Il n'y eut qu'un vieux conseiller armagnac, le président Maçon, qui fût d'avis contraire, qui comprît que dans une telle entreprise la sagesse était du côté de l'enthousiasme, que dans une croisade populaire il ne fallait pas raisonner. « Quand le roi a entrepris ce voyage, ditil, il ne l'a pas fait pour la grande puissance des gens d'armes, ni pour le grand argent qu'il eût, ni parce que le voyage lui semblait possible; il l'a entrepris, parce que Jeanne lui disait d'aller en avant et de se faire couronner à Reims, qu'il y trouverait peu de résistance, tel étant le bon plaisir de Dieu. »

La Pucelle, venant alors à frapper à la porte du conseil, assura que dans trois jours on pourrait entrer dans la ville. « Nous en attendrions bien six, dit le chancelier, si nous étions sûrs que vous dites vrai. >> - « Six? vous y entrerez demain ! »

Elle prend son étendard, tout le monde la suit aux fossés, elle y jette tout ce qu'on trouve, fagots, portes, tables, solives.
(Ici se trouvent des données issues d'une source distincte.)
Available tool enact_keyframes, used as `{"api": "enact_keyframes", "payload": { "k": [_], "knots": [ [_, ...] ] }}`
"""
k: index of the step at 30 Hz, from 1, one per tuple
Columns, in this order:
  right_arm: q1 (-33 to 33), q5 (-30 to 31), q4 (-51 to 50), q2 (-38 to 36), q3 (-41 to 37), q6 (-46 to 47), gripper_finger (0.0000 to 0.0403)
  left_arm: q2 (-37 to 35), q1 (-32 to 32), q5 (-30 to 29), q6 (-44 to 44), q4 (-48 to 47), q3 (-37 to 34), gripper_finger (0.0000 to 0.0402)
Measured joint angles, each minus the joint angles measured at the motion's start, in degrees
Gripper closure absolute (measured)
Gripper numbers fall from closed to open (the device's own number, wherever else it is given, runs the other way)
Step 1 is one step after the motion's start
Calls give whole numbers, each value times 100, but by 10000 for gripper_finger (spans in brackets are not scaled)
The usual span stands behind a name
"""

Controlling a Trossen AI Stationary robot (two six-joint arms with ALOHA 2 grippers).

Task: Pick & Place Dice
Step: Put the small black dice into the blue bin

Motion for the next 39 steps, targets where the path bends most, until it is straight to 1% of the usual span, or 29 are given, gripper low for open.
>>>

Et cela allait si vite que les gens de la ville crurent qu'en un moment il n'y aurait plus de

fossés. Les Anglais commencèrent à s'éblouir, comme à Orléans; ils croyaient voir une nuée de papillons blancs qui voltigeaient autour du magique étendard. Les bourgeois, de leur côté, avaient grand'peur, se souvenant que c'était à Troyes que s'était conclu le traité qui déshéritait Charles VII; ils craignaient qu'on ne fît un exemple de leur ville; ils se réfugiaient déjà aux églises; ils criaient qu'il fallait se rendre. Les gens de guerre ne demandaient pas mieux. Ils parlementèrent, et obtinrent de s'en aller avec tout ce qu'ils avaient.

Ce qu'ils avaient, c'était surtout des prisonniers, des Français. Les conseillers de Charles VII qui dressèrent la capitulation n'avaient rien stipulé pour ces malheureux. La Pucelle y songea seule. Quand les Anglais sortirent avec leurs prisonniers garrottés, elle se mit aux portes, et s'écria: « O mon Dieu! ils ne les emmèneront pas! » Elle les retint en effet, et le roi paya leur rançon.

Maître de Troyes le 9 juillet, il fit le 15 son entrée à Reims, et le 17 il fut sacré. Le matin même, la Pucelle, selon le précepte de l'Évangile, la réconciliation avant le sacrifice, dicta une belle lettre pour le duc de Bourgogne; sans rien rappeler, sans irriter, sans humilier personne, elle lui disait avec beaucoup de tact et de noblesse : « Pardonnez l'un à l'autre de bon cœur, comme doivent faire loyaux chrétiens. >>

Charles VII fut oint par l'archevêque de l'huile de la sainte ampoule, qu'on apporta de Saint-Remi. Il fut, conformément au rituel antique, soulevé sur son siége par les pairs ecclésiastiques, servi des pairs laïques et au sacre et au repas. Puis il alla à Saint-Marcou toucher les écrouelles. Toutes les cérémonies furent accomplies sans qu'il y manquât rien. Il se trouva le vrai roi, et le seul dans les croyances du temps. Les Anglais pouvaient désormais faire sacrer Henri; ce nouveau sacre ne pouvait être, dans la pensée des peuples, qu'une parodie de l'autre.